Quant à la pensée, c’est par éclairs irréguliers qu’elle utilise la vie. Trois filtrages à travers lesquels trop peu d’instants viennent à la conscience ! Alors nous sentons une sourde souffrance quand nous allons à la recherche des instants perdus. Nous nous souvenons de ces heures riches qui se marquent aux mille sons des cloches de Pâques, de ces cloches de la résurrection dont les coups ne se comptent pas parce qu’ils comptent tous, parce qu’ils ont chacun un écho dans notre âme réveillée. Et ce souvenir de joie est déjà du remords quand nous comparons à ces heures de vie totale les heures intellectuellement lentes parce qu’elles sont relativement pauvres, les heures mortes parce qu’elles sont vides — vides de dessein, comme disait Carlyle du fond de sa tristesse — les heures hostiles interminables, parce qu’elles ne donnent rien. Et nous rêvons à une heure divine qui donnerait tout. Non pas à l’heure pleine, mais l’heure complète. L’heure où tous les instants du temps seraient utilisés par la matière, l’heure où tous les instants réalisés dans la matière seraient utilisés par la vie, l’heure où tous les instants vivants seraient sentis, aimés, pensés.

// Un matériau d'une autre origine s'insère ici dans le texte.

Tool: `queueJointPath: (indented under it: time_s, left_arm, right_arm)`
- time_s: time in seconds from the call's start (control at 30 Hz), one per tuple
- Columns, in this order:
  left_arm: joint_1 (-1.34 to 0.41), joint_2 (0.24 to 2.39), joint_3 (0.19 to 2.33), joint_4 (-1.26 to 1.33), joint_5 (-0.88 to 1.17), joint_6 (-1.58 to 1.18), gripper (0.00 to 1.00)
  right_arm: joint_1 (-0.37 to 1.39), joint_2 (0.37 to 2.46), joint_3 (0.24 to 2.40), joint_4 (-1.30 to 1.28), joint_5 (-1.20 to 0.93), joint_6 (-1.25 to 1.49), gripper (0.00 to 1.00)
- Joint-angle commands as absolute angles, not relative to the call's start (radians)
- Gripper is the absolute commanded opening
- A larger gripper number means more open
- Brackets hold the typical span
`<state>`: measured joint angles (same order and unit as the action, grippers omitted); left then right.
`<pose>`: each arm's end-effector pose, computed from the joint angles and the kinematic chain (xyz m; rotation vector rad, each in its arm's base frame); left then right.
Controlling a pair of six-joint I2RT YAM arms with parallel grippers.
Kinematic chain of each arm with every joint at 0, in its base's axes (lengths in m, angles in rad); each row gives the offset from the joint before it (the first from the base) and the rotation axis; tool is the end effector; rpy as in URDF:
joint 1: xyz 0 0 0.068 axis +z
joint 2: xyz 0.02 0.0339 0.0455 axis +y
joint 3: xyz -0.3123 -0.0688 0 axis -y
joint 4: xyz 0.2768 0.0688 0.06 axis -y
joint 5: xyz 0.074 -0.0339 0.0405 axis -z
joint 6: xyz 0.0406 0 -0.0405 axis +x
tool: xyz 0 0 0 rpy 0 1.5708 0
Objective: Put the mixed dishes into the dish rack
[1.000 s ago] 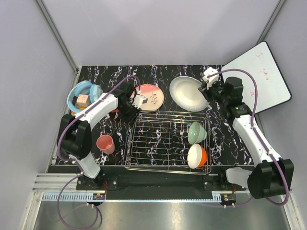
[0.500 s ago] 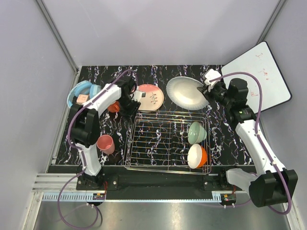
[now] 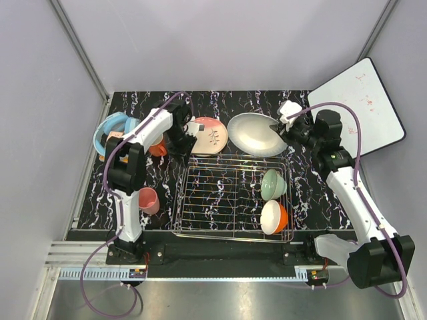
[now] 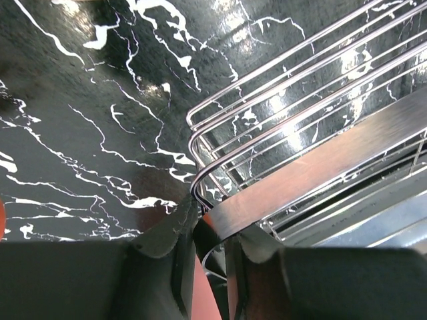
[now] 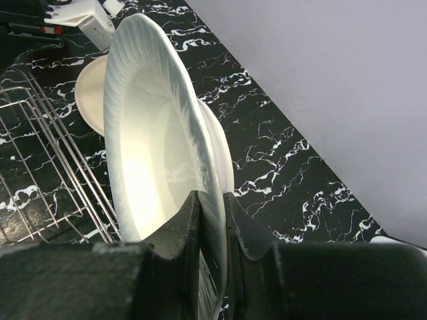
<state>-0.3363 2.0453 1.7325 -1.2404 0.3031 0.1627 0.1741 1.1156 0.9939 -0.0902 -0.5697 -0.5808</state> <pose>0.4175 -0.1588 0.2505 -0.7687 -2.9998 0.4735 0.2626 0.0684 0.3972 -1.0041 1.4376 0.2110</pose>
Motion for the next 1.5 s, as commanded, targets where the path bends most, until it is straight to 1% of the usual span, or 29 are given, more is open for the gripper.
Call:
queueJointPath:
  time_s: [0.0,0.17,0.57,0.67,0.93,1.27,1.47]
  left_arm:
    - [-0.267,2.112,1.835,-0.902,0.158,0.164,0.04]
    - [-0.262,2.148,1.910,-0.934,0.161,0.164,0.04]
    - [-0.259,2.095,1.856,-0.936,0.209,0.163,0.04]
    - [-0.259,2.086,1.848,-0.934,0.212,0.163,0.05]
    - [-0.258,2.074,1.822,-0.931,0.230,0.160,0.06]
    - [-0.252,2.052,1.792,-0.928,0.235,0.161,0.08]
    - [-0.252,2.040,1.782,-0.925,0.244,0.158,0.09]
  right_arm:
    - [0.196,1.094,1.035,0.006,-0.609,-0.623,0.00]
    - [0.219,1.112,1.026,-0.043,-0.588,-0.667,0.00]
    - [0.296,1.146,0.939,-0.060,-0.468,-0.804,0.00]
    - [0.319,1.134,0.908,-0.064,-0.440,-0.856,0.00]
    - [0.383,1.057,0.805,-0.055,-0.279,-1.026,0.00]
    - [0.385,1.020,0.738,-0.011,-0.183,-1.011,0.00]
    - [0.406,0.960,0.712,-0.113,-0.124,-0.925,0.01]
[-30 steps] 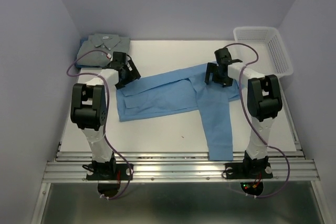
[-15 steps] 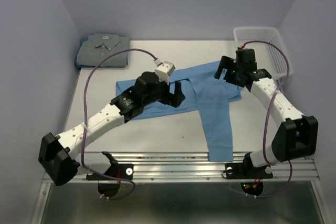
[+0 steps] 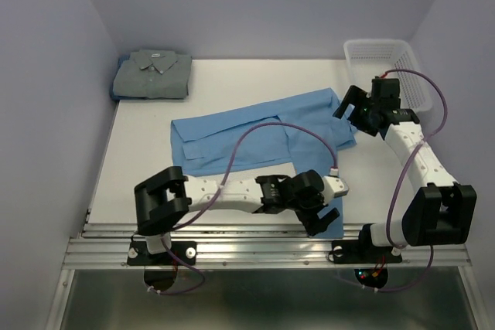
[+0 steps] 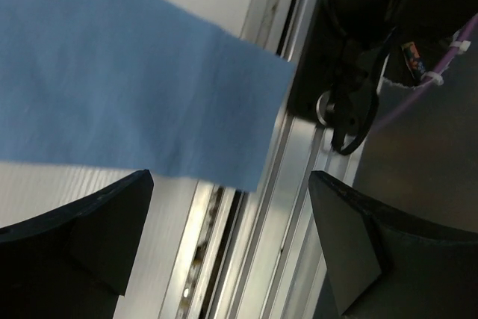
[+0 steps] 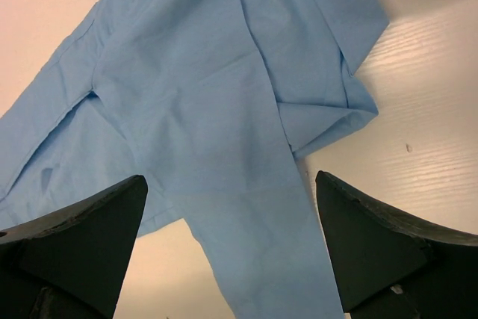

L’heure par conséquent où la relativité de la conscience serait effacée puisque la conscience serait à l’exacte mesure du temps complet.

Ce qui persiste, c’est toujours ce qui se régénère.

La seule durée uniforme réelle est à notre avis une durée uniformément variée, une durée progressive.

Si nous avions la sagesse d’écouter en nous-mêmes l’harmonie du possible, nous reconnaîtrions que les mille rythmes des instants apportent en nous des réalités si exactement complémentaires que nous devons comprendre le caractère finalement rationnel des douleurs et des joies mises à la source de l’Être. Une souffrance est toujours reliée à une rédemption, une joie à un effort intellectuel. Tout se double en nous-mêmes quand nous voulons prendre possession de toutes les possibilités de la durée.

Pour vivre, il faut toujours trahir des fantômes.

 

En annexe à cet ouvrage de Gaston Bachelard, l’écrivain Jean Lescure y va d’un court texte intitulé «Introduction à la poétique de Bachelard». J’aime cette phrase de lui : « On n’échappe à la mort qu’en la choisissant. Non celle de l’être absolu; celle du temps humain, celle qui travaille le temps et le déchire, et dont l’irruption de notre existence rend possible le ressaut de la vie; le vide dans lequel nous jetons notre volonté, l’absence à la rencontre de quoi nous engageons inlassablement notre liberté pour d’imprévues naissances. »

Ci-haut, la couverture de l’ouvrage de Bachelard publié en France aux Éditions Gonthier en 1973. La photographie de Bachelard fait partie de la collection Jean-Lescure. Un mot pour vous dire qu’au Québec, ce poche se vendait 2, 20$ en 1975.